D&D General [rant]The conservatism of D&D fans is exhausting.

I think the way this is to be interpreted is very different in the two playstyles though. In the narativistic context something new should be introduced. The common result of failing in trad is however often the oposite - a posibility that was once there is now no longer pressent. Both are consequences that changes the situation. However one is a complication while the other is in one way a "simplification". The complication is of course much more "engaging" and "interesting". But the removal of the obvious options through failures could foster more creative problem solving.

Take opening a door trough lockpicking. The trad way would be failure - you recognize this lock is beyond your abilities. This is a consequence, as you just learned something new about the situation - the situation has changed, and the pacing are still moving forward. The problem is still the same, but less desireable options like noisy breaking down the door, trying to find a way around, knocking on the door hoping anyone on the other side gets curious and opens it, or maybe expend a spell slot to put the door on fire are suddently things that should be considered more carefully.
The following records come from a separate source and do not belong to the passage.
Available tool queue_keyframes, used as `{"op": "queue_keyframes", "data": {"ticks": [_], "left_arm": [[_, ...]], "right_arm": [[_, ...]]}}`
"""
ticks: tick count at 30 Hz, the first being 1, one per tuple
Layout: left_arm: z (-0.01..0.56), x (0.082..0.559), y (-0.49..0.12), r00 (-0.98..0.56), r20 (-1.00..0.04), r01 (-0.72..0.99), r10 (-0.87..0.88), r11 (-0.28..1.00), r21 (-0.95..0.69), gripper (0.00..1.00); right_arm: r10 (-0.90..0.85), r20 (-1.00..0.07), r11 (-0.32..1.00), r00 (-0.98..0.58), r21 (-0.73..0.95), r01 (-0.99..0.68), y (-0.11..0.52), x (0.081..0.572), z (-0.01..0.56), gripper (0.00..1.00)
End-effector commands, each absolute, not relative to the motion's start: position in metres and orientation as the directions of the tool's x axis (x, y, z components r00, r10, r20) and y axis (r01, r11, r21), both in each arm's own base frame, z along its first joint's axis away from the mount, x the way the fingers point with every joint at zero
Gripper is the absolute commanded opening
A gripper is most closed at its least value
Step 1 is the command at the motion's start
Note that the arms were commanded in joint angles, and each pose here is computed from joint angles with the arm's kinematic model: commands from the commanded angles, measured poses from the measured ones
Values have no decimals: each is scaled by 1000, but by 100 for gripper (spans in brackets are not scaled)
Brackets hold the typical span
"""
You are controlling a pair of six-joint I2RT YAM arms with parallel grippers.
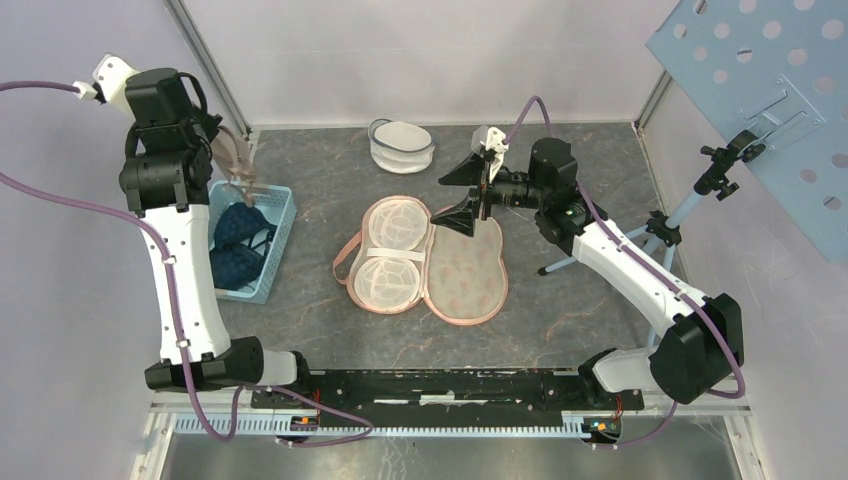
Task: Unzip the laundry bag and remove the bra
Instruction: Pick up the bra from the laundry bag, then place the bra in the bin.
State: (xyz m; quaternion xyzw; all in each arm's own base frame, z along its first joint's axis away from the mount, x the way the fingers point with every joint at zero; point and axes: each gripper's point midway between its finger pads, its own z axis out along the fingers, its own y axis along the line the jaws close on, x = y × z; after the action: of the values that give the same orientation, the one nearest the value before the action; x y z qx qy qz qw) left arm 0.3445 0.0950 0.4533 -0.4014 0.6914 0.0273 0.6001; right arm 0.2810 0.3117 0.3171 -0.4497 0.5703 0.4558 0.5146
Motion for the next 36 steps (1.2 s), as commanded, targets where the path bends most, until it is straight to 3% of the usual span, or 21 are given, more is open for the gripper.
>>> {"op": "queue_keyframes", "data": {"ticks": [1,21,29,36], "left_arm": [[449,347,111,130,-780,-606,-612,573,-551,2],[394,398,124,133,-585,-491,-800,459,-740,2],[350,401,140,154,-491,-540,-857,343,-769,2],[317,386,157,162,-469,-589,-868,297,-752,2]], "right_arm": [[-13,-999,170,-39,36,-985,310,277,330,98],[-18,-997,167,-70,66,-984,307,275,319,98],[-23,-996,175,-91,86,-981,308,281,313,98],[-22,-995,175,-99,93,-980,307,279,310,98]]}}
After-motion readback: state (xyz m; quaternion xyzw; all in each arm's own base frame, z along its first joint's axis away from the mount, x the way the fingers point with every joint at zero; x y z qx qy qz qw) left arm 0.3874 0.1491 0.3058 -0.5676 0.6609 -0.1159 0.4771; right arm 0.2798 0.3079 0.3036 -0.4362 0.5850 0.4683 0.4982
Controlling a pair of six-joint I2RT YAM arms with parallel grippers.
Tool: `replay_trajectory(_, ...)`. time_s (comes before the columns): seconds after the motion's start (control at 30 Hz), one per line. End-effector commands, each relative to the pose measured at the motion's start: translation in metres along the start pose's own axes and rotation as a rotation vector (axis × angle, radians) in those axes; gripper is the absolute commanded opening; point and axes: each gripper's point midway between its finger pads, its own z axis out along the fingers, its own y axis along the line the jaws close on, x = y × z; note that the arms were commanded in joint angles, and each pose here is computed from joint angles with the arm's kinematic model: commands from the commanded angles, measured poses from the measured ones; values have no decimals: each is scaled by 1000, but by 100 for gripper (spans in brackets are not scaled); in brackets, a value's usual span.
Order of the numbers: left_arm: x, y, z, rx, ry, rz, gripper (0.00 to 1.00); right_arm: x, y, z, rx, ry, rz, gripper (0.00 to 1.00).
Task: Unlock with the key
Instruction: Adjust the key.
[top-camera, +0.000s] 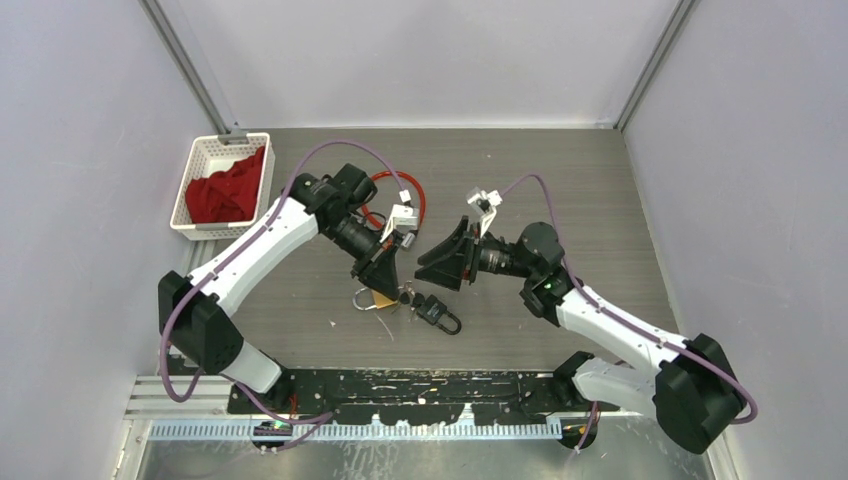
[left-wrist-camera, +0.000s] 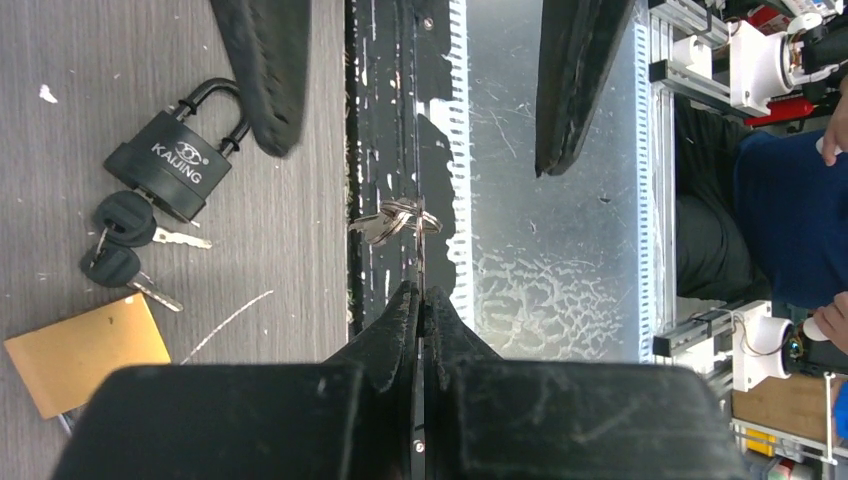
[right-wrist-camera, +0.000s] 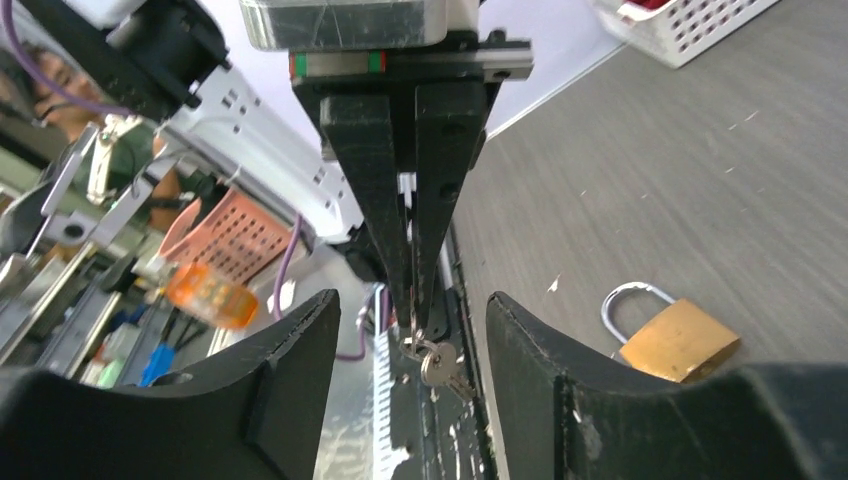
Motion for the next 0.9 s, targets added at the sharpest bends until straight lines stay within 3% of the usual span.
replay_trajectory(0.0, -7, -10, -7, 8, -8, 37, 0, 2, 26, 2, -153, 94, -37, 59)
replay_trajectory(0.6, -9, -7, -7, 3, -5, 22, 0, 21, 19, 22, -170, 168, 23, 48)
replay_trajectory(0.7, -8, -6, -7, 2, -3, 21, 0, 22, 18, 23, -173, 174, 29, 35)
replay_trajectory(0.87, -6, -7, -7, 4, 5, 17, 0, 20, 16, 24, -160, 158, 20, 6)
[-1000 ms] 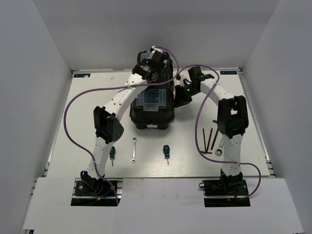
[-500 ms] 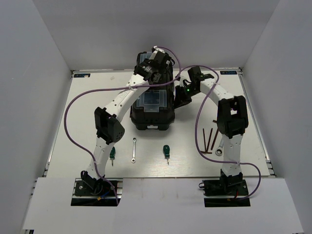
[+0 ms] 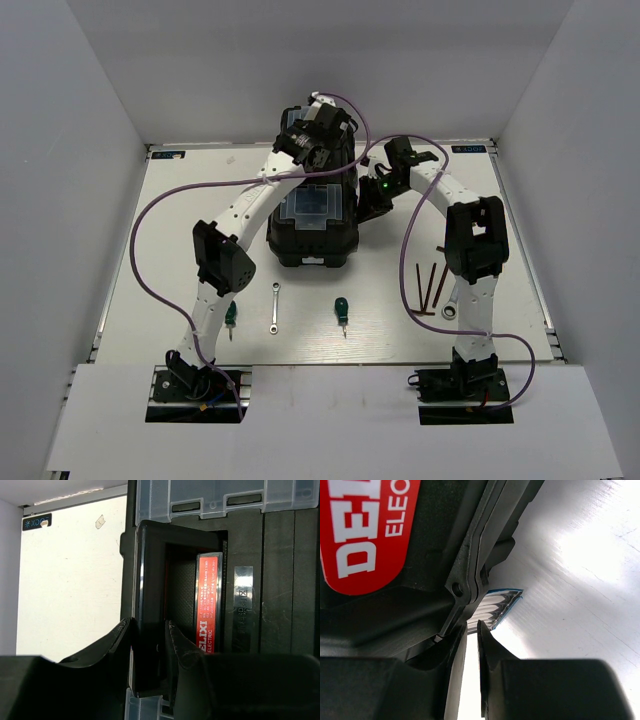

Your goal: Sort the tools into containers

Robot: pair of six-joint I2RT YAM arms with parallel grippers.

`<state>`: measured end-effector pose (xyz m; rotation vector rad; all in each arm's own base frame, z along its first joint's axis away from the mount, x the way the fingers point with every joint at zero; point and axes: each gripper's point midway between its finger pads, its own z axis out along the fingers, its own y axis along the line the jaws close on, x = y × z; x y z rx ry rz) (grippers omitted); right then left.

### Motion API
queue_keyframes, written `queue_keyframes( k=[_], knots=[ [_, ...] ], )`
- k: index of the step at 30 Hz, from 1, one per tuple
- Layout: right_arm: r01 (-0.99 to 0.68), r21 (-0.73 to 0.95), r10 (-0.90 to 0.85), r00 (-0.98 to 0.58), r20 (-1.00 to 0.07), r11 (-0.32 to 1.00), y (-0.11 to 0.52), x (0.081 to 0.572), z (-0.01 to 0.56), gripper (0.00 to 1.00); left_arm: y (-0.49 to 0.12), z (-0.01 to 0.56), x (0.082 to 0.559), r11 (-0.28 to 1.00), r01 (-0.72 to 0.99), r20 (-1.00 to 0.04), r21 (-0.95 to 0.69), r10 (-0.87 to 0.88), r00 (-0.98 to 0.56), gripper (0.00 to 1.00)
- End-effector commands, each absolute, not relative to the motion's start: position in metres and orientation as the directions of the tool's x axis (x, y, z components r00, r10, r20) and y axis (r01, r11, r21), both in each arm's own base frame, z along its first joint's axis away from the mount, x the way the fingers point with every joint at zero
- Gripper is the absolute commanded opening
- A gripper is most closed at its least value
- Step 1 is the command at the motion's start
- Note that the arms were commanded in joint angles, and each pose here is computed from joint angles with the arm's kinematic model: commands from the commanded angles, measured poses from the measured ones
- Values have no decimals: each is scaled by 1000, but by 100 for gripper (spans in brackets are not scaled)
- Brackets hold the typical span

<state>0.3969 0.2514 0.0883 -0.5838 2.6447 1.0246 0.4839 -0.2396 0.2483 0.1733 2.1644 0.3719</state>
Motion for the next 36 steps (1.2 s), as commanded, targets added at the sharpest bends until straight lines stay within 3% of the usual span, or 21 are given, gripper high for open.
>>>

In a narativistic game a failure is generally introducing some new complications - the classic being guards rounding the corner while lockpicking. This also causes the situation to change. However suddently the problem isn't the door but the guards. The entire focus of the scene has shifted. This is definitely more dramatic, but much more conductive to fun reactivity than contemplative proaction.

So again this might seem like a common principle, but claiming it is just "codified" in PbtA and similar games is missing the point. Those games codifies it, but in a way that is very spesific to the kind of experience they seek to produce.

This is why I think discussing what works in a narrative game so often doesn't really apply to games like D&D. When I'm GMing, I'm doing my best to keep the game moving along but my primary priority is a loose simulation of a fantasy world that the characters interact with. If they try to open a door and they can't it can have negative consequences if they're being chased by a Balrog or make noise that alerts enemies while doing so. But there's not automatically going to be any impact if it's just a door they can't open and they can continue moving on to the next door. Lack of progress doesn't automatically mean failure with complication, it just means the option you tried didn't work.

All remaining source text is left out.